Although we had been working on me together for a few months by now, I think this was the point at which I finally let all the walls fall. I stopped pretending that I was OK and finally let everything out. What followed was an outpouring of emotions over the next days and weeks. A level of self loathing previously unknown, guilt, grief, anger, sadness, shame and lack thereof. All were experienced and revisited several times over the following months as I slowly learned to sit with each of these mental visitors and explore what they had to teach.

I’m lucky to be surrounded by some amazingly supportive friends both in Chamonix, the UK and further afield. People rallied around me and although I had a deep seated feeling of loneliness, I wasn’t alone. Friends went climbing and flying with me, took me to jump exits and helped me to go through the motions of living in the hope that my mind could rest and I could begin to process the events of the last few months.

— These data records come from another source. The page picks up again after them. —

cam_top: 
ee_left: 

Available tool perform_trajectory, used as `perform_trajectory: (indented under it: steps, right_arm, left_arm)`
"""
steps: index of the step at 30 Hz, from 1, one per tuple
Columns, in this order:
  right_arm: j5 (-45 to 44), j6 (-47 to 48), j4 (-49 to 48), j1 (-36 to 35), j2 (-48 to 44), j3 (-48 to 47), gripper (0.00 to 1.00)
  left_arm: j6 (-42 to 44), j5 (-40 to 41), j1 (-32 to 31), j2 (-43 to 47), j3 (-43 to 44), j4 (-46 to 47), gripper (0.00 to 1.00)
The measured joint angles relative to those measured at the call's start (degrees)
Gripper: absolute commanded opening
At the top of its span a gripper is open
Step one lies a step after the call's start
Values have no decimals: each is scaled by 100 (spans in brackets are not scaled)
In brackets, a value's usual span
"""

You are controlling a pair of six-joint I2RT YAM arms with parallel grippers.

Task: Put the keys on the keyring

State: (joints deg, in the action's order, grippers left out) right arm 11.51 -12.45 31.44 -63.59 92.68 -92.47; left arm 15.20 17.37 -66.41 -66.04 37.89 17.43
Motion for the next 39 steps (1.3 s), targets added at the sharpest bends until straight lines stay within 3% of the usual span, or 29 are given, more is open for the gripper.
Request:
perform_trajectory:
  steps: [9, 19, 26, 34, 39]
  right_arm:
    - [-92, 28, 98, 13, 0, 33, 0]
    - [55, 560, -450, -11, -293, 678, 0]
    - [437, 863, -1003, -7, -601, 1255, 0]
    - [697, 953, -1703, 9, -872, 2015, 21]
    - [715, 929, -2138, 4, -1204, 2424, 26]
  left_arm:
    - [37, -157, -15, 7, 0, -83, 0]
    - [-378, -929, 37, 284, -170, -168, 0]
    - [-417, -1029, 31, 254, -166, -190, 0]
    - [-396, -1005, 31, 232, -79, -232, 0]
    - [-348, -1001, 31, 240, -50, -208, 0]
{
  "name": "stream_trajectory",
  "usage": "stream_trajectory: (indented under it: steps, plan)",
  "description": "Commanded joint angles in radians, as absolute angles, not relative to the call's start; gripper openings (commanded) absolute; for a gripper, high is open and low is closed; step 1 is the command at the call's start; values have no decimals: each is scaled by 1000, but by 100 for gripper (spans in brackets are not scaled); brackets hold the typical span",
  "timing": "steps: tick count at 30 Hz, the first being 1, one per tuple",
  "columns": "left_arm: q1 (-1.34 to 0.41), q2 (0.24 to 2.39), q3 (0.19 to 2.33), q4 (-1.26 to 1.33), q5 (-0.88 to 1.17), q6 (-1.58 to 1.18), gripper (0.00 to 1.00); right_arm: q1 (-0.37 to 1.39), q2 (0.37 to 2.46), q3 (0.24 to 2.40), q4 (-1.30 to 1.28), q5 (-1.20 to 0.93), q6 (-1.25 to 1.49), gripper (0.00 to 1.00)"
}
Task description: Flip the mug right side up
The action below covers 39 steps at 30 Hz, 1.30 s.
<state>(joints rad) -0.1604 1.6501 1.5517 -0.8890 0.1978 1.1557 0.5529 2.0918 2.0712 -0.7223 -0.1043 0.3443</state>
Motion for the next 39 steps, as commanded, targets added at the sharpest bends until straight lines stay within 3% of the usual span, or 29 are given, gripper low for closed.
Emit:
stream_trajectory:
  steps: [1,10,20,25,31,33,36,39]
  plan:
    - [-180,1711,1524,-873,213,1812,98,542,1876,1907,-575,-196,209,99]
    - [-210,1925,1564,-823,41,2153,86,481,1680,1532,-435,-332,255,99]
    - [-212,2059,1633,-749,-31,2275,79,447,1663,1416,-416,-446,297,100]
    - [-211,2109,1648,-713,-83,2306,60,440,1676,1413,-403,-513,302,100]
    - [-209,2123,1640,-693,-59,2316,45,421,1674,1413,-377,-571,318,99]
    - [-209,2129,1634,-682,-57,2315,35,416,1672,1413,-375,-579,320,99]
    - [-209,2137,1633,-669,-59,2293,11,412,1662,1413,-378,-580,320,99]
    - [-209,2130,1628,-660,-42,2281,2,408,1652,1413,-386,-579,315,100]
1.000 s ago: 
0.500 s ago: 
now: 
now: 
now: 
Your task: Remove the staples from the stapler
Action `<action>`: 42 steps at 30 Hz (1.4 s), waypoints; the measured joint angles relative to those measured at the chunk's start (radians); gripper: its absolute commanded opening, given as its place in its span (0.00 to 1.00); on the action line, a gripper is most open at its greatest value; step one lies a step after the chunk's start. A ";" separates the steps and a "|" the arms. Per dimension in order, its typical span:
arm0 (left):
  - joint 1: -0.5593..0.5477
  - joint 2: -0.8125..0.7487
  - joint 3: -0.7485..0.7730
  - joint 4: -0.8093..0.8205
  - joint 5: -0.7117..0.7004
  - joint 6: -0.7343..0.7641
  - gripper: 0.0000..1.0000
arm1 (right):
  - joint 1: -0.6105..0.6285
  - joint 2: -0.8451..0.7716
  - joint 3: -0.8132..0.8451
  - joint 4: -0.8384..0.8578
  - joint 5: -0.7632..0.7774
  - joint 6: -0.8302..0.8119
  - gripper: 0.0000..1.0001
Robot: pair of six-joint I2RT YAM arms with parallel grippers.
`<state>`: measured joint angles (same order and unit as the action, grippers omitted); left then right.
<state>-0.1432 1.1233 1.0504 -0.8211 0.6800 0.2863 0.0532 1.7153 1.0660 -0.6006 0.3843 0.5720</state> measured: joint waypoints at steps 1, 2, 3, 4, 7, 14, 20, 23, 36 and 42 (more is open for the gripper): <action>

Central to beginning to feel better through all of this was learning that I had to be my friend, to turn up for myself and remain on my own side. I looked at and moderated the language I used when talking about myself. Facing and sitting with the discomfort of compliments, looking at the smiles that I can put on people’s faces and learning to feel pride for being responsible for that.

A vital lesson in my emotional education of the last year has been to recognise that there will likely always be work to do but whilst I am willing to learn and be open to the work that’s required, then I am keeping the self deception at bay.